Your task is to give the data again, exactly, with every line intact.

****************

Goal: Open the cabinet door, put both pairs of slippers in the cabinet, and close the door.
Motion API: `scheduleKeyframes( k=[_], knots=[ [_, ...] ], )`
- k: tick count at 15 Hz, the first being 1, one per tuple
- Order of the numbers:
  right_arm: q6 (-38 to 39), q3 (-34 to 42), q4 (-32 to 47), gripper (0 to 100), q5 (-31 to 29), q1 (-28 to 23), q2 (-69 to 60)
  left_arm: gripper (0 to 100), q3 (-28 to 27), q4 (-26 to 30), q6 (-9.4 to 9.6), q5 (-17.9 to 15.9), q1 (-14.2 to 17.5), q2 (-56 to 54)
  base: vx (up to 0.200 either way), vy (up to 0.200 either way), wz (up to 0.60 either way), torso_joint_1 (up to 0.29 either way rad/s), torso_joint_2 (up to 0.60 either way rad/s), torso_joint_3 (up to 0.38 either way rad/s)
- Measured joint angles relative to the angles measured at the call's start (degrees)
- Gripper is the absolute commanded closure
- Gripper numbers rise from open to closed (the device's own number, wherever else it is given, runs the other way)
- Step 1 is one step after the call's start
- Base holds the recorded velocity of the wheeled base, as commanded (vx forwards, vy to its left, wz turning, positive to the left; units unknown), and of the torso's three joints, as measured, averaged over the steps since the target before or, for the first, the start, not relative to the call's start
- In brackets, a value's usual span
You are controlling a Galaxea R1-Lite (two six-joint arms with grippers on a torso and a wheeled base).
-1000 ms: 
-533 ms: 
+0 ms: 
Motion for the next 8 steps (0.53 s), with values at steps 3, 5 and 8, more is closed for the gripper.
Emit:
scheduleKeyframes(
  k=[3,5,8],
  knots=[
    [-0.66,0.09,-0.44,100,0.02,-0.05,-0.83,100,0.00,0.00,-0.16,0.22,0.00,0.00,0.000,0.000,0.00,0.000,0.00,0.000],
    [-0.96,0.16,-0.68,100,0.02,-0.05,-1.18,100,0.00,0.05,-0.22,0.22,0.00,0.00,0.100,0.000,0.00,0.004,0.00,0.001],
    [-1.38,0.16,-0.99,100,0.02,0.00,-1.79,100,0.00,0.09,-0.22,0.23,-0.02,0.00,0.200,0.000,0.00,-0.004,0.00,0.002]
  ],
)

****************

## WRITTEN SOLUTION
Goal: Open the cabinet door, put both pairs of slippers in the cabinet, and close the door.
Motion API: `scheduleKeyframes( k=[_], knots=[ [_, ...] ], )`
- k: tick count at 15 Hz, the first being 1, one per tuple
- Order of the numbers:
  right_arm: q6 (-38 to 39), q3 (-34 to 42), q4 (-32 to 47), gripper (0 to 100), q5 (-31 to 29), q1 (-28 to 23), q2 (-69 to 60)
  left_arm: gripper (0 to 100), q3 (-28 to 27), q4 (-26 to 30), q6 (-9.4 to 9.6), q5 (-17.9 to 15.9), q1 (-14.2 to 17.5), q2 (-56 to 54)
  base: vx (up to 0.200 either way), vy (up to 0.200 either way), wz (up to 0.60 either way), torso_joint_1 (up to 0.29 either way rad/s), torso_joint_2 (up to 0.60 either way rad/s), torso_joint_3 (up to 0.38 either way rad/s)
- Measured joint angles relative to the angles measured at the call's start (degrees)
- Gripper is the absolute commanded closure
- Gripper numbers rise from open to closed (the device's own number, wherever else it is given, runs the other way)
- Step 1 is one step after the call's start
- Base holds the recorded velocity of the wheeled base, as commanded (vx forwards, vy to its left, wz turning, positive to the left; units unknown), and of the torso's three joints, as measured, averaged over the steps since the target before or, for the first, the start, not relative to the call's start
- In brackets, a value's usual span
You are controlling a Galaxea R1-Lite (two six-joint arms with grippers on a torso and a wheeled base).
-1000 ms: 
-533 ms: 
+0 ms: 
Motion for the next 8 steps (0.53 s), with values at steps 3, 5 and 8, more is closed for the gripper.
Emit:
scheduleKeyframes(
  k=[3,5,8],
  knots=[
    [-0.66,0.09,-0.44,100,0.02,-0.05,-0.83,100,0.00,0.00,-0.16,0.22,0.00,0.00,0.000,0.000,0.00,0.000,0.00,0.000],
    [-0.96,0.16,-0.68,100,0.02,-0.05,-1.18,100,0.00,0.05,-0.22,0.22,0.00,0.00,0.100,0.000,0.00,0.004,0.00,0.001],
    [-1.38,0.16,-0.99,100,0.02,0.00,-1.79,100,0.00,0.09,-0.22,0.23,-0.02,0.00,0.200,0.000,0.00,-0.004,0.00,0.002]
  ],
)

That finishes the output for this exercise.